Ce lo ricorda la cronaca di questi mesi, contrassegnata dalla insistenza con la quale, altrove, si continuano a mettere in discussione i valori fondanti dell’Unione e non soltanto le sue scelte, evocando velleitariamente la costruzione di nuove barriere.
E’ indispensabile, quindi, continuare a lavorare incessantemente, per consolidare i traguardi che abbiamo potuto raggiungere, coltivando la memoria del passato, affinché anche le nuove generazioni possano rendersi pienamente conto del lungo, e spesso doloroso, cammino che i nostri popoli hanno compiuto per costruire insieme il loro futuro.

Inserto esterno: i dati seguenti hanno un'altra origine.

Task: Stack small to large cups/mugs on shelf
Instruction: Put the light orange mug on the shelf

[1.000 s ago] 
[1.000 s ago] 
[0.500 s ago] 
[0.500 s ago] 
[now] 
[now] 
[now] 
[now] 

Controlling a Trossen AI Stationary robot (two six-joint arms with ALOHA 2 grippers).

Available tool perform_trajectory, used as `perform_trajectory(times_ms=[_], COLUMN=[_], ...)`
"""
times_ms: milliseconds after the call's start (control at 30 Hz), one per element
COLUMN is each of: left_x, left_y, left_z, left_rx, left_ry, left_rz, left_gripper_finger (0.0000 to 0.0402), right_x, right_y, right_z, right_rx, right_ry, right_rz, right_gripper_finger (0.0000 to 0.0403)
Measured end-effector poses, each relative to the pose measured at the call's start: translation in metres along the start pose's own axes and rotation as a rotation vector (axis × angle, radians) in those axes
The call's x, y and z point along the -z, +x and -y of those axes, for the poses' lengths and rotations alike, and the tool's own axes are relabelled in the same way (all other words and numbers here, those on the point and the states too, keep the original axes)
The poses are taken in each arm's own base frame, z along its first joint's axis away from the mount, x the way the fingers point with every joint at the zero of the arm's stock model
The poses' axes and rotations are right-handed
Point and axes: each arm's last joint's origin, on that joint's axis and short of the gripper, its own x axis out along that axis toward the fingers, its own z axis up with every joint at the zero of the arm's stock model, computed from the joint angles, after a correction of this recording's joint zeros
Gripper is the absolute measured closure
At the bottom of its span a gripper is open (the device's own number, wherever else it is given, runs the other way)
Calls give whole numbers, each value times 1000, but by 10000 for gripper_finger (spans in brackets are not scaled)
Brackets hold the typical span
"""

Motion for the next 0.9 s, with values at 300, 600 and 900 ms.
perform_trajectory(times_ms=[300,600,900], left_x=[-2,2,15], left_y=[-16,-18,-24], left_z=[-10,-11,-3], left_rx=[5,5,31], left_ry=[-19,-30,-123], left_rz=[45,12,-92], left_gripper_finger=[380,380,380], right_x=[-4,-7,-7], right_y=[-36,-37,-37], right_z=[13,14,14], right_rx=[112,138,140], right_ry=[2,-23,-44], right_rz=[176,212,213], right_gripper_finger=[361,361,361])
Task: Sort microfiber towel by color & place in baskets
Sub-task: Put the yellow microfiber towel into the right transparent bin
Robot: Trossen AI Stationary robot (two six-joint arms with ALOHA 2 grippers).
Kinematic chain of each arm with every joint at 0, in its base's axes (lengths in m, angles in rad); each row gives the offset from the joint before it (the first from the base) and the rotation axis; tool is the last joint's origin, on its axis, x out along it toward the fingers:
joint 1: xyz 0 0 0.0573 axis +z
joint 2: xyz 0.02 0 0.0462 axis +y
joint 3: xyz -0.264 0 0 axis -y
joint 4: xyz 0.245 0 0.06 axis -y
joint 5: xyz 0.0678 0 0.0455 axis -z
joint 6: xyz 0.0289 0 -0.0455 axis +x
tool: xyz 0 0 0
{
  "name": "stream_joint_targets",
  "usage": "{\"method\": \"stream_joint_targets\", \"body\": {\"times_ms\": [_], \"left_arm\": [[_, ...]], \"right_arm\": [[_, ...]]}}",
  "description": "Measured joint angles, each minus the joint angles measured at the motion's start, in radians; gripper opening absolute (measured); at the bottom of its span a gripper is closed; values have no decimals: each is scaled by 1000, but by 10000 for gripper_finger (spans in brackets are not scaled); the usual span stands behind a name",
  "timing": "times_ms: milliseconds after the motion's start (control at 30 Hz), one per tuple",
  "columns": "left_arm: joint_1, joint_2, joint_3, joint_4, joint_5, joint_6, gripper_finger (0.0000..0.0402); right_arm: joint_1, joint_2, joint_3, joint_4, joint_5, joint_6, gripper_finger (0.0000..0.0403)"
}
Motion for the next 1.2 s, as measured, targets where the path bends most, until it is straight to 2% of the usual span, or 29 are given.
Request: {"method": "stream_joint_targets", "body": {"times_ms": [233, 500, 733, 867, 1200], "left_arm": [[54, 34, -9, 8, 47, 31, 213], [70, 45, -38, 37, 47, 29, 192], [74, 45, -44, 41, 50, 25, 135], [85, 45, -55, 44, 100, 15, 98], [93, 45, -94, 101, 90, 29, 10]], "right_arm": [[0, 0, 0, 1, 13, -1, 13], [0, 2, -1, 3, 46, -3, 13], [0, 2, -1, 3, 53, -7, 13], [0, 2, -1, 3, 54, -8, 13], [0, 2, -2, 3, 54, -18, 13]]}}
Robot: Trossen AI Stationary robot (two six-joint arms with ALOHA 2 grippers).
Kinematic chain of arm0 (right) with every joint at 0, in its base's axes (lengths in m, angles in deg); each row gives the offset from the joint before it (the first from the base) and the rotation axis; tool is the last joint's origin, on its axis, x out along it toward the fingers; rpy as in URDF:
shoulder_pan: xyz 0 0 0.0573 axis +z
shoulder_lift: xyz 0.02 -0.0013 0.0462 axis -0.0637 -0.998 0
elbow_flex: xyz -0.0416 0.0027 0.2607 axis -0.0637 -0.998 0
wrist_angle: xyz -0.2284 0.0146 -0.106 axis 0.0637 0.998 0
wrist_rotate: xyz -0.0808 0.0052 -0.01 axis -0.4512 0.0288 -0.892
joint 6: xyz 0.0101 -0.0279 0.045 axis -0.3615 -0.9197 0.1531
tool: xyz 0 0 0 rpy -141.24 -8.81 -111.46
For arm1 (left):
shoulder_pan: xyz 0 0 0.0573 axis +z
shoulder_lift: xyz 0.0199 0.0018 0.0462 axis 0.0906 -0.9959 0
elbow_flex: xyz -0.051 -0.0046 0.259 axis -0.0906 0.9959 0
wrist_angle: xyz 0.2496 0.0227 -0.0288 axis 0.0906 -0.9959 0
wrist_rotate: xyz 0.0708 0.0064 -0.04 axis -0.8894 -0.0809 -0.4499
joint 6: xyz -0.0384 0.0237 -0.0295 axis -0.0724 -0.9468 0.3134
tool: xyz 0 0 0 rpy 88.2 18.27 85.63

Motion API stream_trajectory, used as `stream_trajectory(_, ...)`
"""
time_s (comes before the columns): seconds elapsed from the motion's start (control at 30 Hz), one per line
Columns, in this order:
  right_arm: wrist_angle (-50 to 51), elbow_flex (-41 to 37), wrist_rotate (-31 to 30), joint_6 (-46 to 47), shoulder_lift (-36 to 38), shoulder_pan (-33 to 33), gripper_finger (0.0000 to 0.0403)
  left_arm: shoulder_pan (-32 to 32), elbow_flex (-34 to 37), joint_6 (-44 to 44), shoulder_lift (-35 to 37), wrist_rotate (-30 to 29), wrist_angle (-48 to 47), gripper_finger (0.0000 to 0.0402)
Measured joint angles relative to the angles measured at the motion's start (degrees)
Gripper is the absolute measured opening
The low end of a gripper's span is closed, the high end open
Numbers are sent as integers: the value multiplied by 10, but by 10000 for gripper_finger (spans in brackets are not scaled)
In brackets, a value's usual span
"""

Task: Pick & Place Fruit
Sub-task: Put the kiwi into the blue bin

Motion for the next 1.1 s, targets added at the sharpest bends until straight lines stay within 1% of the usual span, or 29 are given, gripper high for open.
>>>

E’ dovere delle classi dirigenti europee diffondere fra i giovani il senso dei valori sui quali sono costruite le nostre democrazie, e il progetto comune – l’Unione Europea – che i padri fondatori animarono, per non dover più vivere le tragiche esperienze della guerra e delle dittature. Ed è parimenti nostro compito metterci in ascolto dei giovani, delle loro aspirazioni, delle loro idee, delle loro proposte.

E’ un compito impegnativo, al quale nessuno può e deve sottrarsi, con l’obiettivo di consegnare all’Europa di domani una casa comune sempre più salda, prospera e ben realizzata, all’altezza della sua civiltà e delle sfide attuali.